A Scandal in the Headlines(53)
She looked nothing at all like herself.
And why should you? a caustic voice inside her demanded. Elena Calderon was no more. She was Alessandro’s wife now. Signora Elena Corretti.
She swallowed against the tide of emotion she didn’t dare examine here, and chanced a look in Alessandro’s direction. He was her husband. Her husband.
But he didn’t love her.
Better to deal with the repercussions of that sooner rather than later, she thought, bracing herself. Better to ensure she didn’t fall prey to her own imagination, her own precarious hopes. And what better place to make everything between them perfectly clear than the lounge of a town hall in a sleepy village, fitted with two ugly chairs and a desperate-looking sofa arranged around a cracked wood floor?
Congratulations on your hasty and secretive wedding, Signora Corretti, she mocked herself. No expense or luxury was spared for your happy day!
Alessandro stood near the closed door, on his mobile. The phone had beeped some thirty seconds after they’d signed the register. He’d announced he needed to take the call, and had waved her back into the antechamber she’d used before the ceremony.
She was almost positive she’d seen pity on the mayor’s face before Alessandro had closed the door behind them.
“When do you think we should divorce?” she asked briskly when he ended his call, looking out through the small windows at the Sicilian countryside. Proud mountains with vineyards etched into the lower slopes. Red-roofed houses clinging to green hillsides. Olive groves and ancient ruins. All of it piercingly, hauntingly lovely. There was no reason at all it should have made her chest ache. “Did you have a particular time frame in mind?”
When he didn’t respond, Elena turned away from the window—
And found him staring at her in amazement.
“We have been married for ten minutes, Elena,” he said in a voice that made her skin pull tight. “Possibly fifteen.
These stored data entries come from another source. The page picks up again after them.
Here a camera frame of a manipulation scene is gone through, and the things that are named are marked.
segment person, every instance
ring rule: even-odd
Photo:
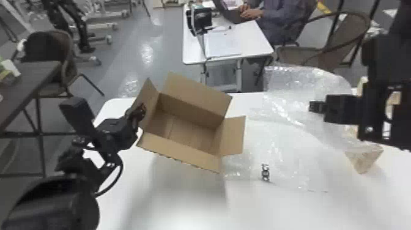
[[[303,26],[296,31],[284,31],[283,27],[295,20],[308,19],[316,6],[316,0],[246,0],[238,9],[241,17],[257,19],[265,37],[275,46],[288,39],[296,40]]]

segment laptop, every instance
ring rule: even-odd
[[[227,4],[223,0],[213,0],[215,8],[223,14],[223,16],[234,24],[244,23],[246,21],[251,21],[249,18],[242,18],[241,12],[237,9],[229,10]]]

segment blue shirt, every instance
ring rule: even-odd
[[[257,8],[262,4],[262,17],[257,20],[257,23],[272,45],[281,45],[285,37],[296,40],[302,28],[296,31],[283,31],[283,27],[295,20],[308,19],[317,6],[316,0],[247,0],[246,2],[251,8]]]

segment open cardboard box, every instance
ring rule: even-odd
[[[225,118],[231,96],[169,73],[158,92],[150,79],[132,108],[144,103],[137,146],[220,173],[221,158],[243,152],[245,116]]]

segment white desk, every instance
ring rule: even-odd
[[[233,96],[228,116],[248,114],[262,104],[262,93]],[[133,100],[106,102],[95,124],[122,116]],[[329,192],[313,193],[260,181],[224,181],[133,146],[120,152],[124,173],[118,183],[97,199],[98,230],[409,230],[411,154],[384,149],[365,175],[357,174],[344,154],[335,155],[327,173]],[[86,156],[99,160],[96,154]]]
[[[188,6],[183,7],[183,63],[186,65],[198,65],[202,66],[201,82],[207,84],[206,70],[204,63],[206,62],[206,57],[204,57],[198,39],[194,37],[188,26],[187,18],[185,12],[188,10]],[[213,26],[229,26],[233,25],[231,22],[227,21],[222,15],[213,18]],[[241,91],[241,77],[242,77],[242,62],[245,58],[258,57],[258,56],[269,56],[274,53],[273,48],[269,44],[268,40],[265,38],[260,27],[257,23],[253,21],[247,21],[245,23],[240,23],[235,25],[235,33],[237,34],[237,43],[240,47],[241,55],[238,56],[228,56],[220,58],[212,58],[207,61],[209,62],[221,62],[227,60],[233,60],[237,63],[237,84],[221,86],[218,87],[219,90],[227,89],[237,89]]]

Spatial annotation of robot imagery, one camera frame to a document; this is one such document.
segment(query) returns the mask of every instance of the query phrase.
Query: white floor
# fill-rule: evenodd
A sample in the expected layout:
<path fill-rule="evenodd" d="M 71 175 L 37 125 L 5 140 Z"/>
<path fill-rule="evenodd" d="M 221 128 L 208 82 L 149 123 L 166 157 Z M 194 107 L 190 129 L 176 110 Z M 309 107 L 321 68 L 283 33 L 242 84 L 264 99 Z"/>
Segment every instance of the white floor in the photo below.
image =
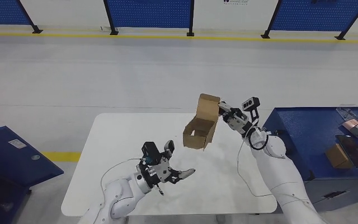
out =
<path fill-rule="evenodd" d="M 81 152 L 96 115 L 193 112 L 205 92 L 232 105 L 357 104 L 358 45 L 160 39 L 0 37 L 0 126 L 39 151 Z M 76 164 L 34 187 L 17 223 L 76 223 L 60 205 Z M 358 204 L 324 213 L 355 223 Z M 131 223 L 215 223 L 215 216 L 132 217 Z M 285 223 L 281 214 L 227 223 Z"/>

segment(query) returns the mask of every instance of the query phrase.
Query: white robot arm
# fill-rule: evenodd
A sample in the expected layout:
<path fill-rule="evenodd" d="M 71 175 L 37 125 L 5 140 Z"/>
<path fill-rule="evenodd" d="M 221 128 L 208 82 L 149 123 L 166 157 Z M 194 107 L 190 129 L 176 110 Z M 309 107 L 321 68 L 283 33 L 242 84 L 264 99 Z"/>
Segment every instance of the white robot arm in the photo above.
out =
<path fill-rule="evenodd" d="M 195 169 L 177 171 L 170 167 L 169 159 L 174 151 L 174 143 L 168 141 L 164 152 L 159 153 L 154 142 L 145 142 L 143 157 L 136 166 L 137 171 L 126 178 L 107 184 L 105 200 L 93 204 L 79 220 L 79 224 L 112 224 L 134 210 L 137 203 L 160 182 L 176 184 L 195 172 Z"/>
<path fill-rule="evenodd" d="M 281 206 L 290 224 L 324 224 L 307 196 L 302 177 L 296 166 L 286 156 L 284 142 L 257 127 L 258 98 L 243 103 L 243 110 L 251 113 L 252 123 L 239 108 L 219 103 L 219 114 L 232 130 L 239 132 L 250 146 L 266 186 Z"/>

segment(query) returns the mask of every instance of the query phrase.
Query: white table
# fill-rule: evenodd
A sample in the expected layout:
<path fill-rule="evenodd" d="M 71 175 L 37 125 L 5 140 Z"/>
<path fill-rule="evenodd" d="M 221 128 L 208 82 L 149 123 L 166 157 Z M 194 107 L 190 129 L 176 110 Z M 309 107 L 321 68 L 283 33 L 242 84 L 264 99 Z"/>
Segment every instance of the white table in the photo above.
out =
<path fill-rule="evenodd" d="M 130 215 L 271 213 L 276 209 L 273 196 L 254 197 L 236 172 L 236 157 L 242 142 L 222 120 L 213 142 L 203 150 L 182 144 L 185 125 L 195 114 L 100 114 L 87 142 L 62 203 L 66 216 L 82 216 L 94 201 L 102 201 L 100 179 L 111 166 L 129 158 L 142 157 L 145 141 L 156 143 L 159 151 L 174 140 L 170 160 L 176 170 L 196 169 L 177 184 L 160 183 L 164 197 L 152 190 Z M 129 161 L 110 171 L 103 182 L 136 172 L 138 161 Z M 244 145 L 240 171 L 256 195 L 269 194 L 256 160 Z"/>

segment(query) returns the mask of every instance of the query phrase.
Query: blue mesh panel
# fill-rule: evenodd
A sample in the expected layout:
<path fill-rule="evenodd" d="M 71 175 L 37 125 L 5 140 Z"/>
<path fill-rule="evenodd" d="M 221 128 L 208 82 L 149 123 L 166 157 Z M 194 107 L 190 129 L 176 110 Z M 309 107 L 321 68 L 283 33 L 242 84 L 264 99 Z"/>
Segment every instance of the blue mesh panel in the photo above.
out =
<path fill-rule="evenodd" d="M 343 31 L 358 0 L 283 0 L 272 30 Z"/>
<path fill-rule="evenodd" d="M 116 27 L 189 28 L 190 0 L 108 0 Z"/>
<path fill-rule="evenodd" d="M 0 24 L 29 25 L 16 0 L 0 0 Z"/>

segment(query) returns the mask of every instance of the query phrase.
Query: small cardboard box
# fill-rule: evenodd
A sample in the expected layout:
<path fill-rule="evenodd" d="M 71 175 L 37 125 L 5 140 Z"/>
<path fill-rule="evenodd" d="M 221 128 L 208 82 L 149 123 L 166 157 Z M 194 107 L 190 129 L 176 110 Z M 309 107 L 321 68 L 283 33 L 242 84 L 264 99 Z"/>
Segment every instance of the small cardboard box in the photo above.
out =
<path fill-rule="evenodd" d="M 219 119 L 219 102 L 220 98 L 217 96 L 200 94 L 196 116 L 183 131 L 184 146 L 198 150 L 205 148 L 213 140 Z"/>
<path fill-rule="evenodd" d="M 353 168 L 352 162 L 344 152 L 343 148 L 336 144 L 326 152 L 326 156 L 331 162 L 332 166 L 337 169 Z"/>

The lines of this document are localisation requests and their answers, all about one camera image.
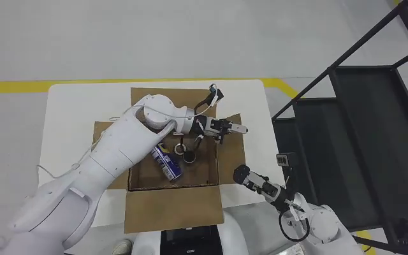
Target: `open cardboard box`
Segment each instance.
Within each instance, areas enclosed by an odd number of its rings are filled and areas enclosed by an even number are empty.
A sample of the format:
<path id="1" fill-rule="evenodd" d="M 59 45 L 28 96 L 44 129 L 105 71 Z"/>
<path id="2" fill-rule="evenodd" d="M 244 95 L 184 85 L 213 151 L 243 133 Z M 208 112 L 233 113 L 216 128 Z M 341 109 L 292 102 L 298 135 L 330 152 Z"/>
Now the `open cardboard box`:
<path id="1" fill-rule="evenodd" d="M 206 98 L 207 90 L 132 88 L 132 105 L 147 94 L 169 97 L 176 107 L 194 108 Z M 215 107 L 205 115 L 215 116 Z M 240 115 L 229 118 L 241 124 Z M 112 122 L 95 122 L 94 141 Z M 192 145 L 196 136 L 186 135 L 184 144 Z M 172 151 L 179 136 L 169 134 L 164 144 Z M 174 230 L 195 226 L 208 226 L 224 222 L 221 206 L 220 184 L 234 184 L 233 170 L 245 164 L 242 134 L 227 135 L 222 145 L 205 137 L 196 152 L 196 161 L 180 161 L 183 174 L 170 182 L 159 165 L 149 154 L 129 171 L 124 172 L 109 189 L 127 189 L 125 233 L 155 230 Z"/>

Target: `blue can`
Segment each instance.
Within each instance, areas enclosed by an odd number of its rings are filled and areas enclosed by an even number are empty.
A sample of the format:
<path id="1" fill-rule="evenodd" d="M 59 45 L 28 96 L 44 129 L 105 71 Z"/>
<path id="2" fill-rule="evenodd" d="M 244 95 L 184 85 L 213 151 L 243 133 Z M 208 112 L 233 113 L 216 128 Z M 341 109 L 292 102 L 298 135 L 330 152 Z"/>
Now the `blue can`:
<path id="1" fill-rule="evenodd" d="M 150 153 L 154 160 L 159 163 L 168 180 L 175 180 L 183 174 L 179 164 L 174 160 L 170 151 L 164 146 L 164 143 L 157 144 Z"/>

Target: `yellow floor line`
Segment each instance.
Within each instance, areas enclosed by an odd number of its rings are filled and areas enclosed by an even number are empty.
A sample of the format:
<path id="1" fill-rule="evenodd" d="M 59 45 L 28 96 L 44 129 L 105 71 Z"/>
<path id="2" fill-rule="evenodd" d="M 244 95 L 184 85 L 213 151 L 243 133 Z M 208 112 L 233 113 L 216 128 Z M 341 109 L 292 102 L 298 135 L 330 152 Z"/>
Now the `yellow floor line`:
<path id="1" fill-rule="evenodd" d="M 54 84 L 97 84 L 97 83 L 123 83 L 123 82 L 179 82 L 188 80 L 252 80 L 259 79 L 265 87 L 276 87 L 290 98 L 298 93 L 287 83 L 278 78 L 179 78 L 179 79 L 125 79 L 125 80 L 39 80 L 0 82 L 0 93 L 35 93 L 48 92 Z"/>
<path id="2" fill-rule="evenodd" d="M 361 237 L 361 238 L 372 239 L 370 233 L 367 230 L 358 231 L 358 232 L 356 232 L 356 234 L 357 234 L 358 237 Z M 362 245 L 362 249 L 363 249 L 363 251 L 365 251 L 365 250 L 368 249 L 368 246 L 367 245 Z M 365 254 L 366 255 L 375 255 L 376 254 L 375 249 L 371 248 Z"/>

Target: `black device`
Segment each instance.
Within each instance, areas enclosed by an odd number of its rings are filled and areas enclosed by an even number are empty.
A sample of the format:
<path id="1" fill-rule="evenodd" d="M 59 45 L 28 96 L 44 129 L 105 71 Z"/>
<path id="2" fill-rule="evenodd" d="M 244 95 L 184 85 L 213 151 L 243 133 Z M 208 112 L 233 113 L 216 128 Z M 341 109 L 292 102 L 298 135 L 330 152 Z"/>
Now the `black device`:
<path id="1" fill-rule="evenodd" d="M 216 225 L 161 232 L 162 255 L 222 255 L 221 239 Z"/>

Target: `table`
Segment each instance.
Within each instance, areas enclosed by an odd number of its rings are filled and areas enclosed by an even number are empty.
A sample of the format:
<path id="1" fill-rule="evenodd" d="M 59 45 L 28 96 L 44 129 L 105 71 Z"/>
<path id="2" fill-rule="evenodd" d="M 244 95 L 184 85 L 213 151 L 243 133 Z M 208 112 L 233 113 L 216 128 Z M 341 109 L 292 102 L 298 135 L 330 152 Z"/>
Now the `table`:
<path id="1" fill-rule="evenodd" d="M 95 121 L 121 116 L 131 104 L 131 87 L 208 89 L 216 83 L 224 98 L 217 104 L 217 118 L 240 113 L 249 132 L 244 135 L 247 165 L 272 182 L 283 185 L 282 170 L 275 162 L 278 152 L 265 91 L 260 80 L 140 82 L 116 84 L 60 84 L 48 92 L 40 165 L 54 175 L 71 168 L 92 143 Z M 51 180 L 40 171 L 39 184 Z M 264 201 L 238 184 L 220 185 L 222 207 Z M 126 190 L 106 190 L 92 227 L 124 222 Z"/>

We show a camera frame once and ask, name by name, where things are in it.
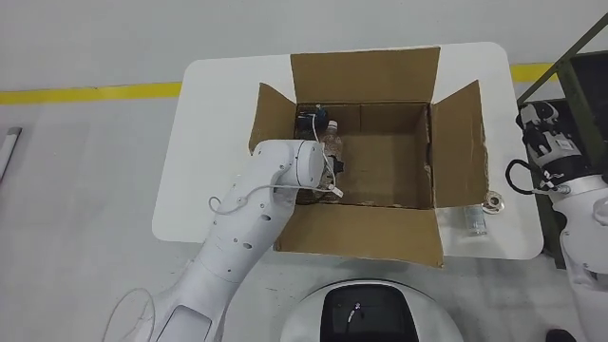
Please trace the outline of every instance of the open cardboard box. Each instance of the open cardboard box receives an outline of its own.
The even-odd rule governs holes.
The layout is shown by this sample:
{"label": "open cardboard box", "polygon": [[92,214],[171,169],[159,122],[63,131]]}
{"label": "open cardboard box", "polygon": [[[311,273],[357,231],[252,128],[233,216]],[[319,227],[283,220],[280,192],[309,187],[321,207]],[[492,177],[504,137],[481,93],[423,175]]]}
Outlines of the open cardboard box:
{"label": "open cardboard box", "polygon": [[299,106],[338,121],[338,203],[296,206],[278,251],[443,265],[435,208],[482,203],[487,168],[477,82],[434,103],[439,47],[291,56],[297,103],[261,84],[250,149],[293,139]]}

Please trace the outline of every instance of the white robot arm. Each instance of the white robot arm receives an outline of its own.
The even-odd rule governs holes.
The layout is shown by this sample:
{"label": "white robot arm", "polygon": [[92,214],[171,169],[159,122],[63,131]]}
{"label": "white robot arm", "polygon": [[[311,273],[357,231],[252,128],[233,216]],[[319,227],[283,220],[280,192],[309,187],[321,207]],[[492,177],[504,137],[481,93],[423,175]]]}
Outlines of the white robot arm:
{"label": "white robot arm", "polygon": [[287,224],[297,190],[318,186],[324,163],[318,142],[258,144],[216,210],[199,254],[180,280],[154,299],[156,317],[138,325],[135,340],[219,341],[238,286]]}
{"label": "white robot arm", "polygon": [[[587,166],[554,106],[527,104],[520,114],[523,143],[541,169],[536,174],[544,190],[513,189],[548,195],[566,216],[560,244],[580,324],[589,342],[603,342],[608,336],[608,184]],[[508,169],[507,181],[514,186]]]}

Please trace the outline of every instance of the plastic bottle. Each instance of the plastic bottle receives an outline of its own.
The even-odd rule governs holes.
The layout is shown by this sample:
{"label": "plastic bottle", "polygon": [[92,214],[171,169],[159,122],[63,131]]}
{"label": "plastic bottle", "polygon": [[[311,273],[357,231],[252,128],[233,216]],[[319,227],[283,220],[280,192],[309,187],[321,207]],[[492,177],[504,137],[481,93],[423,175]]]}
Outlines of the plastic bottle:
{"label": "plastic bottle", "polygon": [[325,156],[329,165],[326,166],[323,177],[321,178],[320,186],[323,188],[328,187],[333,182],[332,171],[335,172],[333,165],[336,161],[342,162],[342,139],[337,135],[338,133],[338,122],[330,121],[325,134],[319,140],[325,144]]}
{"label": "plastic bottle", "polygon": [[465,221],[468,234],[472,237],[487,234],[485,228],[484,209],[482,205],[465,206]]}

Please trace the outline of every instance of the yellow line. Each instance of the yellow line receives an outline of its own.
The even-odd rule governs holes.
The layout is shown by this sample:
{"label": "yellow line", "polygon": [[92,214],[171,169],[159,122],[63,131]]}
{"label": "yellow line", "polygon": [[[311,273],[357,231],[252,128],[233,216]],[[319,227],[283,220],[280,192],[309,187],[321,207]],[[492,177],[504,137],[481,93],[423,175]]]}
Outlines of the yellow line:
{"label": "yellow line", "polygon": [[[511,66],[515,83],[533,83],[551,67],[551,64]],[[180,96],[181,82],[104,87],[51,88],[31,91],[0,92],[0,105],[37,105],[69,102],[117,101],[149,98],[176,98]]]}
{"label": "yellow line", "polygon": [[[511,78],[515,83],[534,83],[538,80],[545,71],[547,71],[553,64],[526,64],[526,65],[512,65],[511,66]],[[553,74],[549,81],[557,81],[558,76]]]}
{"label": "yellow line", "polygon": [[97,102],[180,96],[181,82],[0,92],[0,105]]}

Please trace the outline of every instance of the white table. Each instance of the white table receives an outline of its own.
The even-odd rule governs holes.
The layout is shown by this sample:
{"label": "white table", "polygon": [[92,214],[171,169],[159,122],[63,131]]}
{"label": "white table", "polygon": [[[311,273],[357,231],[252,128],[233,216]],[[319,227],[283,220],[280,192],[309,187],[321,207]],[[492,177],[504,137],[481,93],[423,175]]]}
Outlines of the white table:
{"label": "white table", "polygon": [[[481,89],[489,187],[506,207],[486,216],[483,237],[467,235],[462,214],[439,209],[444,254],[529,259],[541,251],[542,231],[534,197],[515,193],[504,178],[511,160],[526,159],[506,53],[493,43],[441,46],[433,102],[474,80]],[[223,196],[249,156],[260,82],[295,100],[290,56],[201,60],[186,69],[152,221],[157,238],[204,241],[214,217],[207,199]],[[512,177],[520,187],[532,185],[525,170],[514,169]]]}

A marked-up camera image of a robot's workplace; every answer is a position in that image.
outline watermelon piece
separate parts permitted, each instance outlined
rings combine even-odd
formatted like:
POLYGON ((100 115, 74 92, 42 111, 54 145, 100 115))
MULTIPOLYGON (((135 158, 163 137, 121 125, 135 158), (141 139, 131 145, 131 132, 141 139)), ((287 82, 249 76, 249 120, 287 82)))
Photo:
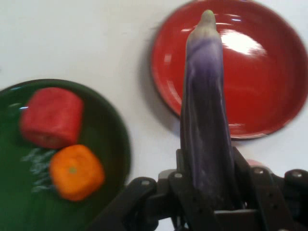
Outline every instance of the watermelon piece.
POLYGON ((44 88, 34 93, 20 120, 22 136, 44 148, 76 144, 81 129, 83 101, 62 88, 44 88))

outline white table
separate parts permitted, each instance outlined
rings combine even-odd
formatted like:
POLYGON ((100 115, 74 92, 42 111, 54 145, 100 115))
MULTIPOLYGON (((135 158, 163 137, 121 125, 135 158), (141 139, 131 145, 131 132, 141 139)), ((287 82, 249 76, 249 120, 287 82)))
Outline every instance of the white table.
MULTIPOLYGON (((176 167, 179 120, 157 95, 148 71, 151 39, 187 0, 1 0, 0 89, 37 78, 85 84, 122 115, 131 138, 129 179, 157 179, 176 167)), ((308 46, 307 0, 260 0, 282 15, 308 46)), ((308 169, 308 107, 283 130, 235 142, 241 153, 282 176, 308 169)), ((159 231, 172 230, 169 221, 159 231)))

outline red bowl
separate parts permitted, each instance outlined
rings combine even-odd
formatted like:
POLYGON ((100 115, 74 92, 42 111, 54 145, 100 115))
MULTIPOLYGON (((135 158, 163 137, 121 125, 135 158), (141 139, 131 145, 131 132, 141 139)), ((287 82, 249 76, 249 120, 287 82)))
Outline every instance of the red bowl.
POLYGON ((232 138, 265 136, 285 126, 308 93, 308 58, 296 32, 253 1, 194 1, 163 24, 152 51, 152 74, 169 107, 180 115, 185 45, 211 9, 224 46, 226 107, 232 138))

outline purple eggplant
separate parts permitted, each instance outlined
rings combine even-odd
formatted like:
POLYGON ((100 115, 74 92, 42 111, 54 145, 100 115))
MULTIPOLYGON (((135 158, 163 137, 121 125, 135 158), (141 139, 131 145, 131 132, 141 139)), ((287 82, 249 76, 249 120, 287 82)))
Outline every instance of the purple eggplant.
POLYGON ((222 42, 211 10, 188 37, 180 117, 181 149, 193 185, 215 210, 242 206, 223 92, 222 42))

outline green plate
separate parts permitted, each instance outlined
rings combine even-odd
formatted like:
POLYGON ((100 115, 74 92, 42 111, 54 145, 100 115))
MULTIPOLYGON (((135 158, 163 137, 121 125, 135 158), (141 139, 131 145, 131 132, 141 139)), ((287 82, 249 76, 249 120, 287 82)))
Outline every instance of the green plate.
POLYGON ((0 231, 79 231, 118 194, 130 167, 128 134, 115 109, 93 90, 65 80, 40 79, 0 91, 0 231), (105 184, 89 198, 60 198, 48 174, 56 150, 39 148, 19 132, 19 117, 32 94, 60 87, 85 104, 79 143, 102 162, 105 184))

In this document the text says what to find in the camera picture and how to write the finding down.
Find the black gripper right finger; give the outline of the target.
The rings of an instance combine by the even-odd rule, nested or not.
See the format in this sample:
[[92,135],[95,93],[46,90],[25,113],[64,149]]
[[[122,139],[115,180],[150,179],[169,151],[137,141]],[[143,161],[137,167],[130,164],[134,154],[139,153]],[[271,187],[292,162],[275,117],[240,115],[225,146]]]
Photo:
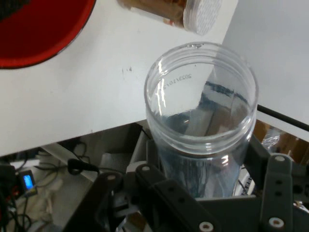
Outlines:
[[294,162],[285,154],[271,155],[252,136],[244,166],[261,190],[259,231],[307,232],[309,215],[295,201],[309,203],[309,167]]

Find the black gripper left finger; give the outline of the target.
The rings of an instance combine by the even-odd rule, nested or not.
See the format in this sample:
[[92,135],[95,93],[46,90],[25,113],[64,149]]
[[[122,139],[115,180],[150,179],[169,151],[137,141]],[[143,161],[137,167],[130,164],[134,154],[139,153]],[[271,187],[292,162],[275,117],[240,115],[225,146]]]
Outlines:
[[149,163],[122,174],[100,173],[65,232],[119,232],[140,213],[154,232],[221,232],[219,220]]

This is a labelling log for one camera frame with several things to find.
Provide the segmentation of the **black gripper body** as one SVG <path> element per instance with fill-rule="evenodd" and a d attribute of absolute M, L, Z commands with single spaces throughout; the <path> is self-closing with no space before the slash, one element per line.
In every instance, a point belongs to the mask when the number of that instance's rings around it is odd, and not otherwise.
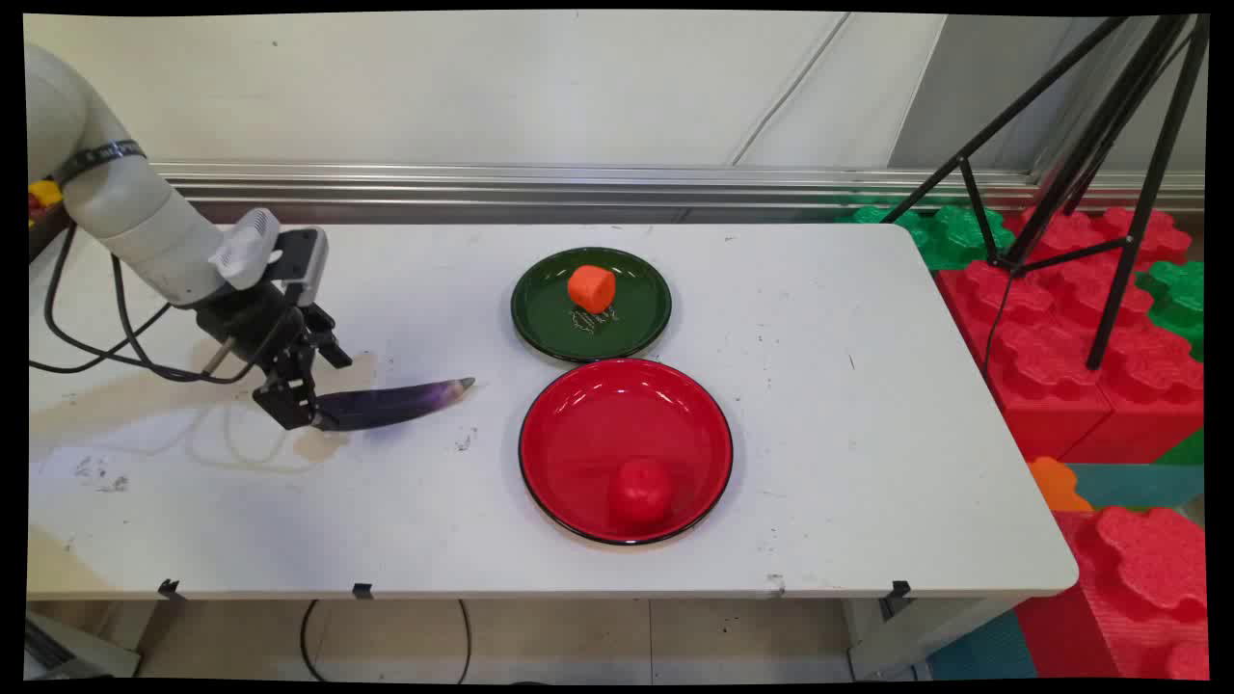
<path fill-rule="evenodd" d="M 301 298 L 304 286 L 300 284 L 283 291 L 271 282 L 259 282 L 255 286 L 220 293 L 206 303 L 199 303 L 197 328 L 221 345 L 204 368 L 204 378 L 211 382 L 213 372 L 228 354 L 246 361 L 247 367 L 255 366 L 262 370 L 283 357 L 297 359 L 306 356 L 306 359 L 313 359 L 318 352 L 308 343 L 306 307 L 317 307 L 317 304 L 300 305 Z"/>

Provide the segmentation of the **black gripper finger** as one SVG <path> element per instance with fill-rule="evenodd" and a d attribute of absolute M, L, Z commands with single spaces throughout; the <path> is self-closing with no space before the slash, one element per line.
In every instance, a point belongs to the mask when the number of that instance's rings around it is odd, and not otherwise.
<path fill-rule="evenodd" d="M 276 359 L 263 369 L 253 401 L 283 430 L 304 429 L 318 422 L 312 377 L 313 359 Z"/>
<path fill-rule="evenodd" d="M 336 369 L 353 364 L 352 357 L 339 346 L 334 335 L 334 319 L 322 307 L 306 307 L 308 343 Z"/>

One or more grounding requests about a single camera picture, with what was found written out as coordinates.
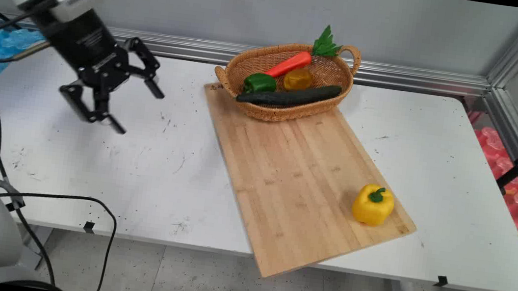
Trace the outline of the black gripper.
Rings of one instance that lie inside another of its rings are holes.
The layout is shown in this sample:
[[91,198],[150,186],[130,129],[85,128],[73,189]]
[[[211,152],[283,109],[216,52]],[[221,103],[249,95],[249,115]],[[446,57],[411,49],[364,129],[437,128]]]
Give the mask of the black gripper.
[[[59,87],[59,92],[82,121],[102,123],[125,135],[126,129],[109,112],[109,93],[129,76],[142,79],[155,98],[164,98],[157,83],[160,63],[155,56],[137,37],[127,39],[123,50],[93,9],[67,22],[52,10],[43,11],[39,30],[76,74],[76,80]],[[130,53],[137,55],[142,68],[129,64]],[[93,90],[92,109],[82,99],[85,87]]]
This conversation seems a trifle premature.”
“This was the only reasonable choice I had, as you pointed out, and a convenient way to fix the Niccolo problem.” She was suddenly too aware of the rings he’d slid onto her finger—a trio of flawless diamonds set in platinum on the drive over, and a diamond-studded platinum band during the ceremony, such as it was. It occurred to her that she was, in fact, deeply furious with him. She’d wanted this to mean something. She’d wanted it to matter. She was an idiot. “Nothing more than that. What does it matter if we discuss it now?”
He went incandescent. She actually saw him catch fire. His dark eyes were ferocious, his mouth flattened, and she was certain she could hear his skin sizzle with the burn of his temper from across the tiny room.
And it didn’t scare her. She welcomed it. It was a happy alternative to the icy cold CEO who’d taken Alessandro’s place since they’d returned to Sicily. Since the paparazzi had found them and plastered their faces across every gossip magazine and website in Europe. Since he’d shocked her with his proposal. He’d been distant. Controlled. He hadn’t laid a finger on her, and there’d been nothing but winter in his dark green eyes.
She preferred this Alessandro. She knew this Alessandro.
No matter how tight and close it felt suddenly, in such a small room, with him blocking the only exit.
“I suggest you drop this subject,” he advised her, hoarse with the force of his temper. There was that glitter of high passion, furious desire, in his too-dark eyes, and she exulted in it. She needed it.
“Oh,” she said brightly, unable to help herself. “Were you thinking an annulment would work better?”
He laughed. It was a hard, male sound, primitive and stirring. It coursed through her, made her shiver with the heat of it. Made her ache. And the look he turned on her then melted her bones.
“I did warn you,” he said.
He reached behind him and locked the door, and Elena felt it like a bullet. Hard and true, straight into her core. He crossed the room in a single stride, hauled her to him and then pulled her down with him as he sat on the sad, old sofa. Then he simply lifted her over his lap.
He hiked her dress up over her hips, ripped her panties out of his way with a casual ferocity that made her deliciously weak, then stroked two long fingers into the melting furnace of her core. Elena gasped his name. He laughed again at the evidence of how much she wanted him, all of her molten desire in his hand. She braced her hands on the smooth lapels of his wedding suit, another stunning work of art in black, and not half as beautiful as that mad hunger that changed his face, made him that much starker. Fiercer.